Cox’s Bazar is the largest tourist center in Bangladesh, with the longest beach in the world –120 kilometers–. Around, surrounded by barbed wire, a complex of refugee camps that is also the largest in the world. It is inhabited by the Rohingya, Burma’s Muslim minority declared stateless who five years ago suffered an “attempted genocide”, as defined by the United Nations using this concept for the first time since the cases of Rwanda (1994) and Srebrenica (Bosnia, 1995). ).
Cox’s Bazar “is very impressive,” explains Natalia Torrent, recently returned from two years as coordinator of Doctors Without Borders (MSF) in the camps and representative of the NGO in Bangladesh.

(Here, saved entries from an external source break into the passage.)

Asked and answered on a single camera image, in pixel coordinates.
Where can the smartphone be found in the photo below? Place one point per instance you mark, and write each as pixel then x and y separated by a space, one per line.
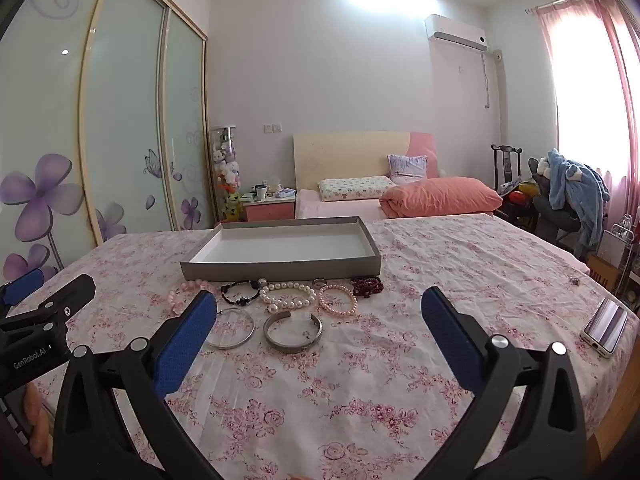
pixel 605 327

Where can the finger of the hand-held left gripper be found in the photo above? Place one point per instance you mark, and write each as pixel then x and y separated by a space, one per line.
pixel 70 295
pixel 22 285

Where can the purple pillow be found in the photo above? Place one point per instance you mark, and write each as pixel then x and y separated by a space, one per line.
pixel 407 167

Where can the clear tower of plush toys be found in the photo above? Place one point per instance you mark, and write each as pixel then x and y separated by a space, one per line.
pixel 225 165

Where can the grey shallow tray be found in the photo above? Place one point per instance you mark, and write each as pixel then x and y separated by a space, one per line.
pixel 280 250

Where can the beige and pink headboard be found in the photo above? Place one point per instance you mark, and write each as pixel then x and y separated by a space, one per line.
pixel 340 155

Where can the person's left hand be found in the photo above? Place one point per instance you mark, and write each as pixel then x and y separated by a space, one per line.
pixel 41 420

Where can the pink floral tablecloth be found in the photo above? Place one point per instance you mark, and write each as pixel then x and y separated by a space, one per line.
pixel 350 385

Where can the thin silver bangle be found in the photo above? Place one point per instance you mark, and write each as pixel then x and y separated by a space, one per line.
pixel 230 348

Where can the blue fleece garment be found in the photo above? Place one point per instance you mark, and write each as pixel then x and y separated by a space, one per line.
pixel 575 180

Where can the bed with pink sheet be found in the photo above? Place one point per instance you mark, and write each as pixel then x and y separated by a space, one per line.
pixel 330 205

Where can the white air conditioner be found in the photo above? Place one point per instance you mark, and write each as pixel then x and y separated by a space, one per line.
pixel 452 30

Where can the grey office chair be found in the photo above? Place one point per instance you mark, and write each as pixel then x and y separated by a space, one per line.
pixel 550 210

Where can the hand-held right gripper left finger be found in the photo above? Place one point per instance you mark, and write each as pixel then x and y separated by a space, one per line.
pixel 185 340

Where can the pink and beige nightstand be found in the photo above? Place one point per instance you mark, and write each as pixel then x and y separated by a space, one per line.
pixel 270 211

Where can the yellow plush toy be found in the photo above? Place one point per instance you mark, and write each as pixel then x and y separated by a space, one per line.
pixel 526 191

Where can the floral print pillow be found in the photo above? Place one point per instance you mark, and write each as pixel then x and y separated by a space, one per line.
pixel 355 187

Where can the pink curtain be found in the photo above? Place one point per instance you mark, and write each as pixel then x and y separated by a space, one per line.
pixel 627 110

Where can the metal rack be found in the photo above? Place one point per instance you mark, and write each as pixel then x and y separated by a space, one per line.
pixel 625 240

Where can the cardboard box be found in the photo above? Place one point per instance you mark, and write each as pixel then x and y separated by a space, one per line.
pixel 602 270

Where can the wall switch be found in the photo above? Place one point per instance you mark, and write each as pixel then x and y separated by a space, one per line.
pixel 273 127

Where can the wide silver cuff bangle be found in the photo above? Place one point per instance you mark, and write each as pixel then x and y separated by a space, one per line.
pixel 292 349

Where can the dark wooden chair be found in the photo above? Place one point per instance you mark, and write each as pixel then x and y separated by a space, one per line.
pixel 505 165

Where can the folded orange quilt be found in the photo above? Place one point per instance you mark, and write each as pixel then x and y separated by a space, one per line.
pixel 440 195

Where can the floral sliding door wardrobe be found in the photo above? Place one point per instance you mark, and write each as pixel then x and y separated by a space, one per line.
pixel 125 110

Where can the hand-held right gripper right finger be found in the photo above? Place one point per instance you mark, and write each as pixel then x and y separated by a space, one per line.
pixel 450 340

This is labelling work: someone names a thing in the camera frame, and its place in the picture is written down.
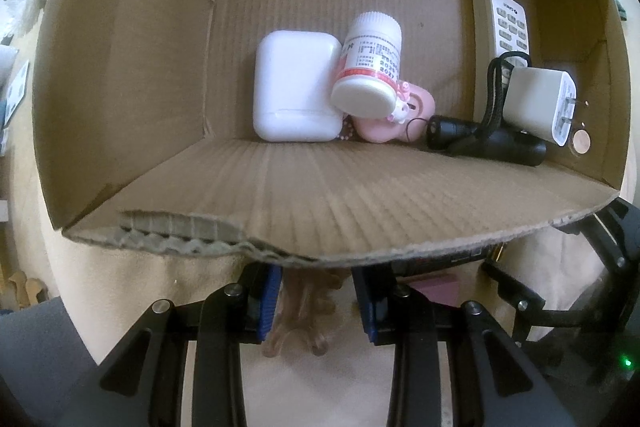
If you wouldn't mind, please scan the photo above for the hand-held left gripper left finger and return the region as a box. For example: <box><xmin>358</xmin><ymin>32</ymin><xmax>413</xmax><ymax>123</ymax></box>
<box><xmin>60</xmin><ymin>262</ymin><xmax>283</xmax><ymax>427</ymax></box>

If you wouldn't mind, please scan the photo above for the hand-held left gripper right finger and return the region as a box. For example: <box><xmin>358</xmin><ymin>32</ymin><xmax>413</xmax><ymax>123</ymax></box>
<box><xmin>351</xmin><ymin>264</ymin><xmax>561</xmax><ymax>427</ymax></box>

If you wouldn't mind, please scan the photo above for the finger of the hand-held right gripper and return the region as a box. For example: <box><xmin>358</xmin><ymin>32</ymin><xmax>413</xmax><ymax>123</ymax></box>
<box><xmin>552</xmin><ymin>197</ymin><xmax>640</xmax><ymax>275</ymax></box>
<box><xmin>481</xmin><ymin>259</ymin><xmax>596</xmax><ymax>348</ymax></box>

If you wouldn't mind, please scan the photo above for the copper coin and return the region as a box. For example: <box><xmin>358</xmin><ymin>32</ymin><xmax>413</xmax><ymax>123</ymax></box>
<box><xmin>570</xmin><ymin>130</ymin><xmax>592</xmax><ymax>156</ymax></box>

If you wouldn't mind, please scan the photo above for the black flashlight with lanyard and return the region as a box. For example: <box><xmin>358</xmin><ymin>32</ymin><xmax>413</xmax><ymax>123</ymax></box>
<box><xmin>427</xmin><ymin>54</ymin><xmax>547</xmax><ymax>168</ymax></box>

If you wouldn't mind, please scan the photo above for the white plug charger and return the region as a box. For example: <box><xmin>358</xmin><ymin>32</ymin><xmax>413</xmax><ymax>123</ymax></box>
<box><xmin>502</xmin><ymin>66</ymin><xmax>586</xmax><ymax>148</ymax></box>

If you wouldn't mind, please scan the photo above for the pink keychain toy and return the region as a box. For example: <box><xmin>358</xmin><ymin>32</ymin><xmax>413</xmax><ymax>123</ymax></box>
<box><xmin>342</xmin><ymin>79</ymin><xmax>436</xmax><ymax>144</ymax></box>

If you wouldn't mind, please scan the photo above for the white earbud case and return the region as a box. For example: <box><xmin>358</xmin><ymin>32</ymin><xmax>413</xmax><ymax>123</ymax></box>
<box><xmin>252</xmin><ymin>30</ymin><xmax>342</xmax><ymax>142</ymax></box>

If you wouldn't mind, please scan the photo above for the white remote control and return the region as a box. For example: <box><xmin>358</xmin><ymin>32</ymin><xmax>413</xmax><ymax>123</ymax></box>
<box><xmin>472</xmin><ymin>0</ymin><xmax>532</xmax><ymax>118</ymax></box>

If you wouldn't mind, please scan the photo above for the white pill bottle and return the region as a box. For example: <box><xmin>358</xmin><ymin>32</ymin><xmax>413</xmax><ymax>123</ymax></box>
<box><xmin>330</xmin><ymin>11</ymin><xmax>402</xmax><ymax>118</ymax></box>

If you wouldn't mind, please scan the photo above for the cardboard box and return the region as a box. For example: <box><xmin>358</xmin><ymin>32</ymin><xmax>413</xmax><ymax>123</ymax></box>
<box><xmin>31</xmin><ymin>0</ymin><xmax>630</xmax><ymax>269</ymax></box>

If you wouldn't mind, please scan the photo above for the pink eraser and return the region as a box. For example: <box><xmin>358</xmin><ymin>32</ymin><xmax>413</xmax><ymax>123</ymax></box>
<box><xmin>407</xmin><ymin>274</ymin><xmax>460</xmax><ymax>308</ymax></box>

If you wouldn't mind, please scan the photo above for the person's grey trouser leg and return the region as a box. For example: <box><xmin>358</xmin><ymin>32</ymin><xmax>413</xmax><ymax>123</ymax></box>
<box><xmin>0</xmin><ymin>297</ymin><xmax>101</xmax><ymax>427</ymax></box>

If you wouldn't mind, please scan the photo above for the flat bathroom scale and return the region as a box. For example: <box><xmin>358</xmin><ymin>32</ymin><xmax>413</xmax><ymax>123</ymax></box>
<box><xmin>0</xmin><ymin>59</ymin><xmax>31</xmax><ymax>128</ymax></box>

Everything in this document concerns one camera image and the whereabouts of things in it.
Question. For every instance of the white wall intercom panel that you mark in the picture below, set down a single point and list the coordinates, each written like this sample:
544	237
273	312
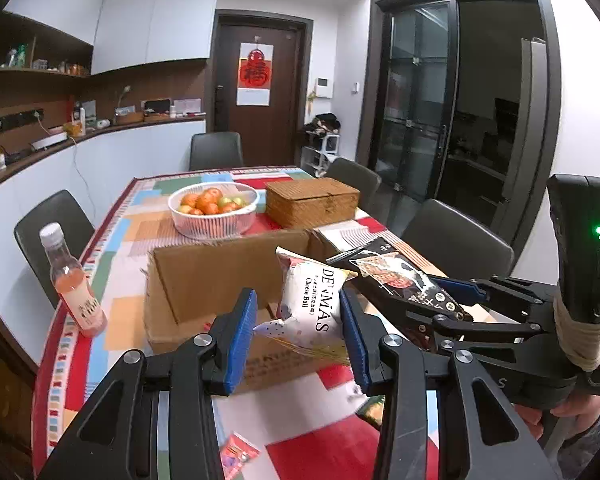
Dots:
322	87

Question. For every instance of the grey dining chair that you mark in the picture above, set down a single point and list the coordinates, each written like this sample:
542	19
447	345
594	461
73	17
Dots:
455	235
50	220
215	150
352	180

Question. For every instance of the white curved counter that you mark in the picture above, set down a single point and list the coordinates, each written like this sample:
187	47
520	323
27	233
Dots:
125	160

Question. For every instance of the dark brown door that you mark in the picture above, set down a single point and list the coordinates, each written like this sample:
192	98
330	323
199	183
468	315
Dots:
285	125

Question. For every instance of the woven wicker box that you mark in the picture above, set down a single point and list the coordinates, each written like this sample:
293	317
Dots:
310	205

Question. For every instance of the white desk calendar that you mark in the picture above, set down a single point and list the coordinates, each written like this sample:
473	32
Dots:
187	105

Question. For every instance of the wooden wall shelf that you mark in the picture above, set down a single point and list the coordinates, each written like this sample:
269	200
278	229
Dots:
35	71

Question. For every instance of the white fruit basket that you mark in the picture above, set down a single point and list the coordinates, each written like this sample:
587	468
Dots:
215	225

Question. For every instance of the colourful patchwork tablecloth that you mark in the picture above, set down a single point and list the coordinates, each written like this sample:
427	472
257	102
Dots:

“It is a megacity made of bamboo and plastic on a huge expanse of hills, with a couple of roads that are the arteries, and the rest are small paths. And people who move around. It is a city of almost a million people.”
In August 2017, when the Burmese military launched its ethnic cleansing operation, “our villages burned one after another,” says the testimony of a refugee collected by MSF. Bombs were being dropped from planes (…) One night, around 4 in the morning, bullets began to rain down. In the morning, we saw bodies floating in the canals.” There were systematic rapes of women, kidnappings, looting…

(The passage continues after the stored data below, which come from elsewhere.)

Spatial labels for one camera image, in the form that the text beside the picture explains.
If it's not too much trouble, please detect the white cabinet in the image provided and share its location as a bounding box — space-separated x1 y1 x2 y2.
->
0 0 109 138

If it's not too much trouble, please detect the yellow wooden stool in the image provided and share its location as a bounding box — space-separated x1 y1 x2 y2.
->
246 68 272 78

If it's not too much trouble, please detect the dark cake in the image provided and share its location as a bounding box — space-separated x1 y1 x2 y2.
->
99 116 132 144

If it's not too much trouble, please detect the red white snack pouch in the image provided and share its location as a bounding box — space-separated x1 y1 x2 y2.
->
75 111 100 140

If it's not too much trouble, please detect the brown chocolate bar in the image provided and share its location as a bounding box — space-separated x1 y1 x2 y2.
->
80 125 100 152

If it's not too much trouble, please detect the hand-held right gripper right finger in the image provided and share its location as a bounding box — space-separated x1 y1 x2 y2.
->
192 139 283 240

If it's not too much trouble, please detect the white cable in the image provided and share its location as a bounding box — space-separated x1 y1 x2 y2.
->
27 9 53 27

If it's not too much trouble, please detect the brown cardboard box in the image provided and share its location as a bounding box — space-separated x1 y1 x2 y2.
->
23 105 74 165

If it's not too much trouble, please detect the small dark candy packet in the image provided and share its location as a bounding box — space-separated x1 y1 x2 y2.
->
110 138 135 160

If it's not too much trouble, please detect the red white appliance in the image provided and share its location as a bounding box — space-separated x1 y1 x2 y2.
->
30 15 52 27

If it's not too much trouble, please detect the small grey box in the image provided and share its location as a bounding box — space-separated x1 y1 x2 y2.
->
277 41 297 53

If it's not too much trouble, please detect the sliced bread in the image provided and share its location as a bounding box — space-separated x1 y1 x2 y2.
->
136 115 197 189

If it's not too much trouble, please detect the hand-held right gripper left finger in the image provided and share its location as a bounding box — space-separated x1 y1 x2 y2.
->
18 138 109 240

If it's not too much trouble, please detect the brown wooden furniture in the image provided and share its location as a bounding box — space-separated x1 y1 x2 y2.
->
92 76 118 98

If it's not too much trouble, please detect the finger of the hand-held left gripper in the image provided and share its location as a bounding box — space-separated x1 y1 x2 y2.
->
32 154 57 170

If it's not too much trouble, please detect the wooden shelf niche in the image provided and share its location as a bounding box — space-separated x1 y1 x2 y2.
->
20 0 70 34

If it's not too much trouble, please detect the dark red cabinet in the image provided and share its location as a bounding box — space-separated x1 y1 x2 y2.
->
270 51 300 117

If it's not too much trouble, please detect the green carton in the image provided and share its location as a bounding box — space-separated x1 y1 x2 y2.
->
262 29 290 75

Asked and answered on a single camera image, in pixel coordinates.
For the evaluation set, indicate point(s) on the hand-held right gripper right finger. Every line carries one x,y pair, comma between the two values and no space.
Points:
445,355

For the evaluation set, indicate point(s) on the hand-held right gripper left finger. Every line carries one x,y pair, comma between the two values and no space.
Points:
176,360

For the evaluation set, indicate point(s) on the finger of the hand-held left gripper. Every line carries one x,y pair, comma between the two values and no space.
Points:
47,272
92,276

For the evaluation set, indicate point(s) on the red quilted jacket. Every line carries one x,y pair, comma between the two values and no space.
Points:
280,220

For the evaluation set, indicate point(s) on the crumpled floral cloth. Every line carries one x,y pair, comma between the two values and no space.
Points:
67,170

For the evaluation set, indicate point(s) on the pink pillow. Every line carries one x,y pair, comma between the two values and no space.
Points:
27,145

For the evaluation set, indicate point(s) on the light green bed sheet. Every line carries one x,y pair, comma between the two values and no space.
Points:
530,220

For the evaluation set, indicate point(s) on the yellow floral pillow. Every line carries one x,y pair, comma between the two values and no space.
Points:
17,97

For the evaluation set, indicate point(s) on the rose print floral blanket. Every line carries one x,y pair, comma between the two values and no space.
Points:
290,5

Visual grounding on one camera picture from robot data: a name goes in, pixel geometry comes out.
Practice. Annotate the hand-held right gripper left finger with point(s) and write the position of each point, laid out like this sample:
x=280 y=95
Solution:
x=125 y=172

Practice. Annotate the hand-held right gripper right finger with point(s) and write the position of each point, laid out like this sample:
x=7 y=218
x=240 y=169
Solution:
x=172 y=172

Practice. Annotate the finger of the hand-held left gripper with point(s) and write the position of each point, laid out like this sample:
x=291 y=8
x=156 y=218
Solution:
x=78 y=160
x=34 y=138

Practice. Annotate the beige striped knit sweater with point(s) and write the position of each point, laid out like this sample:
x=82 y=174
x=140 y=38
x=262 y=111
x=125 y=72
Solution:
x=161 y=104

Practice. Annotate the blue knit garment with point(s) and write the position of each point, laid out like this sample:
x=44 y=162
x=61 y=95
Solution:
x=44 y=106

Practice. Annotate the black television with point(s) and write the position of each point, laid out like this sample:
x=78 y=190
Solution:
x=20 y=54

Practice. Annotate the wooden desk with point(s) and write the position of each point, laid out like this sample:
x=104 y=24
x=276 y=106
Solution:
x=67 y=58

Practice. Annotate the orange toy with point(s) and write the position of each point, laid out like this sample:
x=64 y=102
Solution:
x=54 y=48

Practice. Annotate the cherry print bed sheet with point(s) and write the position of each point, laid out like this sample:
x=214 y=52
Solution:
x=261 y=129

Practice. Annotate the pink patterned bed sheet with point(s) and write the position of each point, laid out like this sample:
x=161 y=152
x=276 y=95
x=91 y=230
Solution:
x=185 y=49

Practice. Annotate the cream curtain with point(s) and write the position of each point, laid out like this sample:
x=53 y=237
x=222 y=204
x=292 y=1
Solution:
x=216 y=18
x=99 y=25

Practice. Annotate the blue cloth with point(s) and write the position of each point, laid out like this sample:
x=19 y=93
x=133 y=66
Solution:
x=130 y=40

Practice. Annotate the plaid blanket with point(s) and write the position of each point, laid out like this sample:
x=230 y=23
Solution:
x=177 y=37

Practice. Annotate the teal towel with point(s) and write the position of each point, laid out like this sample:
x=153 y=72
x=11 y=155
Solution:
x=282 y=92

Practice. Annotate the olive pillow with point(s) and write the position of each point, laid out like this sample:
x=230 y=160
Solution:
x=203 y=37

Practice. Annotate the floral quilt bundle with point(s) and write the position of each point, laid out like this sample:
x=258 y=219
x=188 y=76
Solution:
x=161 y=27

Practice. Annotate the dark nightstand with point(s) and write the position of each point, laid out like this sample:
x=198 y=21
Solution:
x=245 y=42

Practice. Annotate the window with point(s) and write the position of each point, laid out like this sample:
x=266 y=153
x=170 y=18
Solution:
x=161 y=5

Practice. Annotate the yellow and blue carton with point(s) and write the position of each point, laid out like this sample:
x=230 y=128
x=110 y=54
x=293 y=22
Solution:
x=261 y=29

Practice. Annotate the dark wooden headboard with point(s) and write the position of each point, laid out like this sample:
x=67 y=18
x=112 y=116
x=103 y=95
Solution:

It had happened before, but not on this scale. In 1982, citizenship was withdrawn from the Rohingya and they became immigrants of Bengali origin, without rights, despite the fact that they had inhabited the territory of the current Burmese state of Arakan since the s. XVI. Locked up in ghettos, they fled in waves to Bangladesh, Malaysia, Thailand… In 2015, a report by Queen Mary University of London warned that they were on the verge of genocide “orchestrated at the highest level of the State”.
The fact that the Rohingya went into armed struggle precipitated the Burmese army’s offensive, in the face of the manifest passivity of the Councilor of State, the Nobel Peace Prize winner Aung San Suu Kyi. About 7,000 people (perhaps 10,000, it was said) perished in one month. The exodus to Bangladesh was about 700,000.

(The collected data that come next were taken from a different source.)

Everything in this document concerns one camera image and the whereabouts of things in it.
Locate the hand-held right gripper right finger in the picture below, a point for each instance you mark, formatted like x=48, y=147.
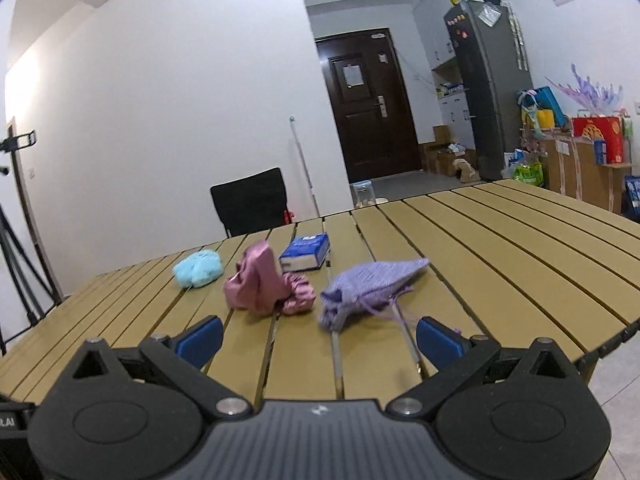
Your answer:
x=437, y=345

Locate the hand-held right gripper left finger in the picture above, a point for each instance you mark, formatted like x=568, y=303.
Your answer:
x=200, y=342

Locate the light blue fluffy cloth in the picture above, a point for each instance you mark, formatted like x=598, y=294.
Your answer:
x=197, y=270

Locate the purple knit pouch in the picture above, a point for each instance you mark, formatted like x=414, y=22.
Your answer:
x=365, y=282

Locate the blue tissue packet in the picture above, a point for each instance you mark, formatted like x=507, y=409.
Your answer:
x=302, y=255

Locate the pink satin bag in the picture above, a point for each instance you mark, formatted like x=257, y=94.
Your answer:
x=255, y=280

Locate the pink scrunchie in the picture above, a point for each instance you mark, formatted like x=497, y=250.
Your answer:
x=297, y=295

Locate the tan folding table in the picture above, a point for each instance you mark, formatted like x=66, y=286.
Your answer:
x=500, y=240

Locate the black folding chair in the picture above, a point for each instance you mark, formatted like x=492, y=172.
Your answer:
x=250, y=200

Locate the red bag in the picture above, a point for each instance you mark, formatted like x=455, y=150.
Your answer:
x=288, y=216

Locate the clear plastic jar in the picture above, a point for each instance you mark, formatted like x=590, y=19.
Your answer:
x=363, y=195

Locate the small cardboard box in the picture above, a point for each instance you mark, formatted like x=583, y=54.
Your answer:
x=442, y=155

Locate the green snack bag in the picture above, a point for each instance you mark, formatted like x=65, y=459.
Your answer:
x=529, y=174

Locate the white plastic bag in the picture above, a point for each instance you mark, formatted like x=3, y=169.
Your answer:
x=511, y=162

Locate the large cardboard box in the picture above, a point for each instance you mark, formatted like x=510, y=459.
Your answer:
x=585, y=180

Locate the dark brown door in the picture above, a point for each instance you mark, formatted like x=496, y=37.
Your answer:
x=365, y=130

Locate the blue white packet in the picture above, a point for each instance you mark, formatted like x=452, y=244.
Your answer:
x=633, y=197

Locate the teal yellow gift bag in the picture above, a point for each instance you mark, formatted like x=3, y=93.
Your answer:
x=532, y=117

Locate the red gift box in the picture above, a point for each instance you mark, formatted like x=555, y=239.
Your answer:
x=597, y=137

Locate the grey refrigerator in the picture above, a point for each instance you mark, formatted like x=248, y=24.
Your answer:
x=485, y=85

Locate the blue gift bag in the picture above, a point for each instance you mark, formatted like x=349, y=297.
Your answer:
x=552, y=102

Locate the black tripod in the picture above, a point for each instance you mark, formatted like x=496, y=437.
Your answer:
x=6, y=145

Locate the white paper notice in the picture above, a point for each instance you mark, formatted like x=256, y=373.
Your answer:
x=353, y=75

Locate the white cabinet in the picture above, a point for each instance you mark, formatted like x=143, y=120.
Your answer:
x=435, y=25

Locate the purple wall decoration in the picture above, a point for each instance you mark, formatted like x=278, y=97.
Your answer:
x=587, y=91

At Cox’s Bazar “30,000 people arrived from one day to the next,” explains Natalia Torrent. Doctors Without Borders has been around since the 1990s. Today it has “ten health structures and three hospitals” that include 70% of the beds in the immense refugee camp, deforested due to the use of firewood, subjected to typhoons during the monsoon and to fires in the dry season, as that of March 2021, “in which even a clinic was burned.”
The Rohingya have been trapped ever since. They have nowhere to go. Bangladesh is not a signatory country of the Convention on Refugees, so that “they have no rights, neither mobility, nor education nor employment”, which makes domestic violence proliferate – which increased with the pandemic of the covid, although it did not have a serious impact–, crime –such as the trafficking of amphetamines from Burma– or that “many times women have to sell food rations to be able to buy certain things”, explains Torrent. Not exactly generous rations provided by the World Food Program. It is a population assisted by UN agencies and a few NGOs, less and less due to the bureaucratic difficulties of working in Bangladesh.
To alleviate the saturation of Cox’s Bazar, the Government two years ago enabled the island of Bhasan (or Bhasan Char), with well-built structures, and moved 19,000 people. His plan is to bring another 81,000 when the monsoon ends in October. However, there has not been much transparency in the process, and some have described the island as “a prison”. UNHCR has said that anyone who goes there has to do so voluntarily.
Natalia Torrent stresses that “it is not a classic refugee crisis”, for which the UN does not coordinate efforts as would be normal, while Bangladesh “continues with its narrative that it is a temporary situation”. In 2017 and 2019, it signed repatriation agreements with Burma, but the Rohingya do not want to return, much less since the February 2021 coup. Some 600,000 Rohingya remain in the country, 148,000 of them displaced by violence.
Meanwhile, the Burmese military regime remains intractable. The British ambassador between 2002 and 2006, Vicky Bowman, was arrested yesterday along with her husband, a former Burmese political prisoner, for living at a different address than the one they have registered, which would be punished with up to five years of jail. It so happens that Great Britain made two announcements yesterday: new sanctions against companies linked to the military junta, referring to the attempted genocide of the Rohingya, and that the Government of London will take part in the case opened by the state of Gambia before the International Court of Justice, a case in which, when required, Aung San Suu Kyi sided with the genocide.